• **INSTRUCTIONS FOR THE TASK**
Go from the first line below to the one with "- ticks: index" and print each line exactly.

• **INPUT FOR THIS TASK**
---

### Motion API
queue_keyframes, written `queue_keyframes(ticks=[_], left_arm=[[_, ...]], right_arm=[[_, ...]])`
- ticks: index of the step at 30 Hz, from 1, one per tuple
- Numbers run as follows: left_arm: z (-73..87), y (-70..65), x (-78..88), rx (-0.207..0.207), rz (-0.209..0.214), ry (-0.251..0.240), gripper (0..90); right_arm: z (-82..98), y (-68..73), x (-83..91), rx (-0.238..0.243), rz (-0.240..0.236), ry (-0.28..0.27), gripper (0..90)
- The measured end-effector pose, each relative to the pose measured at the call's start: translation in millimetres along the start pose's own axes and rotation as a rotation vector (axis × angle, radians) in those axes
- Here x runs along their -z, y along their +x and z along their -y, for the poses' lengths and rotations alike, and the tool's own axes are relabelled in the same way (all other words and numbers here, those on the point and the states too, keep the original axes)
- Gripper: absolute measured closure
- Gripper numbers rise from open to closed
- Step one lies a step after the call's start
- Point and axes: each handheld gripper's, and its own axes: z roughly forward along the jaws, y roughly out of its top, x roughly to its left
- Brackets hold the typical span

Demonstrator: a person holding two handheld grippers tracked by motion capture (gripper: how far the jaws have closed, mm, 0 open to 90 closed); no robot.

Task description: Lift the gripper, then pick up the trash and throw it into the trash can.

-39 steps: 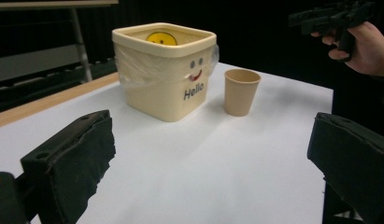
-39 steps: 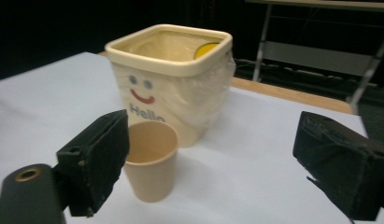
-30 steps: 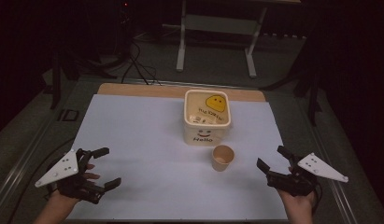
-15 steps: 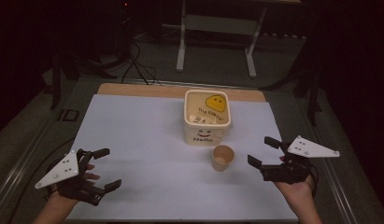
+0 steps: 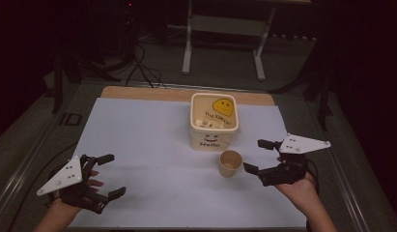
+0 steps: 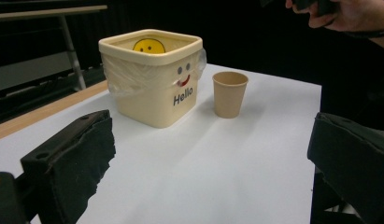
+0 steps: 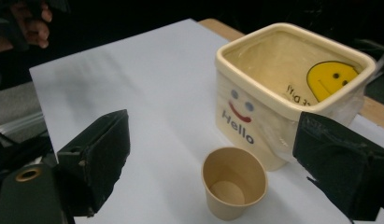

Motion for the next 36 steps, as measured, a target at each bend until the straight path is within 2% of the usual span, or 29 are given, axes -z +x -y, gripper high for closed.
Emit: queue_keyframes(ticks=[3, 7, 9, 11, 12, 16, 17, 18, 22, 27, 28, 31, 33, 36], left_arm=[[0.3, -0.3, -0.5, 0.003, 0.003, 0.001, 1.8], [0.5, -0.6, -1.0, 0.001, 0.007, 0.007, 1.8], [0.8, -1.1, -1.3, -0.008, -0.005, 0.004, 1.8], [0.6, -0.4, -0.9, -0.001, 0.001, 0.003, 1.8], [0.7, -0.4, -0.7, -0.002, -0.002, 0.001, 1.8], [1.2, -0.6, -0.9, -0.002, 0.000, 0.006, 1.8], [1.2, -0.6, -0.9, -0.002, 0.000, 0.006, 1.8], [1.4, -0.8, -1.3, -0.004, 0.001, 0.008, 1.8], [1.5, -1.0, -2.1, -0.002, 0.005, 0.009, 1.8], [1.6, -1.1, -2.6, -0.006, 0.006, 0.015, 1.8], [1.7, -1.1, -2.6, -0.005, 0.006, 0.015, 1.8], [1.8, -1.3, -2.7, -0.008, 0.007, 0.018, 1.8], [1.7, -1.8, -2.9, -0.010, 0.008, 0.019, 1.7], [1.8, -1.8, -2.8, -0.009, 0.008, 0.019, 1.8]], right_arm=[[-3.5, -0.9, -7.2, 0.014, -0.030, 0.032, 11.1], [-6.3, -0.5, -14.4, 0.037, -0.044, 0.062, 11.2], [-7.8, -0.1, -19.1, 0.055, -0.057, 0.091, 12.0], [-9.1, 1.0, -23.7, 0.058, -0.077, 0.116, 12.0], [-9.6, 1.7, -26.2, 0.075, -0.080, 0.125, 12.0], [-10.8, 2.1, -34.3, 0.084, -0.104, 0.154, 12.2], [-11.1, 1.9, -35.4, 0.091, -0.098, 0.159, 12.3], [-11.4, 1.6, -37.6, 0.090, -0.117, 0.166, 12.3], [-12.2, 1.1, -41.9, 0.104, -0.124, 0.187, 13.2], [-12.7, 0.2, -50.5, 0.125, -0.138, 0.239, 13.2], [-13.4, 0.3, -54.2, 0.146, -0.146, 0.274, 14.2], [-14.2, 0.6, -56.8, 0.157, -0.151, 0.293, 14.2], [-16.7, 0.9, -61.8, 0.174, -0.168, 0.339, 15.4], [-18.4, 1.0, -64.7, 0.187, -0.168, 0.357, 16.1]])
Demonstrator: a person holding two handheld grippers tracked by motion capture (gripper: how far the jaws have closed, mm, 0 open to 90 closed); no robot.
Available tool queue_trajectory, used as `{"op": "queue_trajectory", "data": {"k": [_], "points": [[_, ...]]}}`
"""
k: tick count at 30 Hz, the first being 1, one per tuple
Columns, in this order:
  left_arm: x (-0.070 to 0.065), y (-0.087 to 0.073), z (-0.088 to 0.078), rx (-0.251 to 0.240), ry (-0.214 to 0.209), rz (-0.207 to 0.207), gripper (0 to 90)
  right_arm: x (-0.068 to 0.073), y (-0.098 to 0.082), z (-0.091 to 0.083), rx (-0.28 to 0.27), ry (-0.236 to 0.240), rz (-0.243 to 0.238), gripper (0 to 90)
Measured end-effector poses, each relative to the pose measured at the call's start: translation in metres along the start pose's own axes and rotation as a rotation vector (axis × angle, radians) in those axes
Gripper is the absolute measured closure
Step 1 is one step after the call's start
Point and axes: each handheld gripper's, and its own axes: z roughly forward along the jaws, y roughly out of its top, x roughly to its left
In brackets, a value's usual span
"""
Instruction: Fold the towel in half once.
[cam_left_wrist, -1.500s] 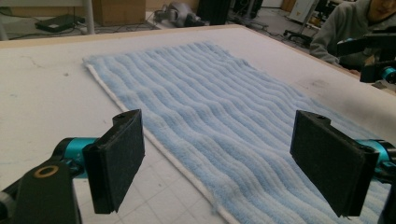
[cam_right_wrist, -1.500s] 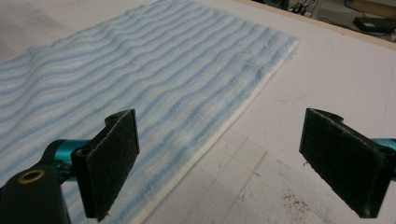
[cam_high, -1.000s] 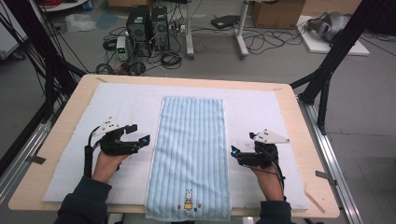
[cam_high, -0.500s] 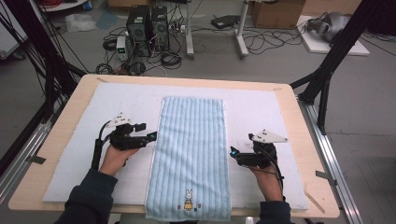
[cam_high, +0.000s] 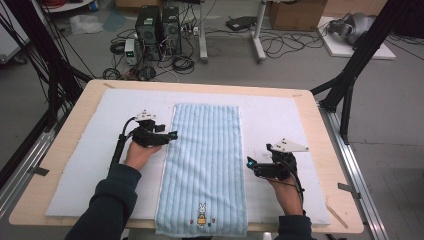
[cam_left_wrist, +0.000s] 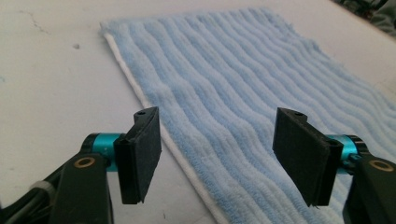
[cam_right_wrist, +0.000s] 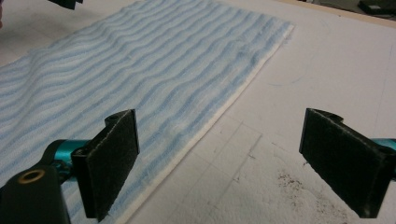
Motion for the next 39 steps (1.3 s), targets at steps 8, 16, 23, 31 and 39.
{"op": "queue_trajectory", "data": {"k": [8, 16, 23, 31, 39], "points": [[-0.008, -0.008, 0.012, 0.09, 0.007, 0.069, 55.9, 0.003, 0.0, 0.005, 0.022, 0.003, -0.003, 11.2], [-0.012, -0.009, 0.013, 0.102, 0.044, 0.128, 83.1, 0.008, 0.004, 0.014, 0.035, 0.012, -0.02, 11.2], [-0.008, -0.008, 0.012, 0.068, 0.027, 0.069, 87.2, 0.012, 0.02, 0.044, 0.073, -0.013, -0.023, 11.2], [-0.003, -0.006, 0.008, 0.045, 0.001, 0.036, 87.3, 0.001, 0.042, 0.097, 0.224, -0.03, 0.006, 23.5], [-0.002, -0.007, 0.007, 0.048, -0.009, 0.047, 87.6, -0.001, 0.044, 0.114, 0.279, -0.042, 0.025, 53.1]]}}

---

• **ANSWER FOR THE TASK**
### Motion API
queue_keyframes, written `queue_keyframes(ticks=[_], left_arm=[[_, ...]], right_arm=[[_, ...]])`
- ticks: index of the step at 30 Hz, from 1, one per tuple

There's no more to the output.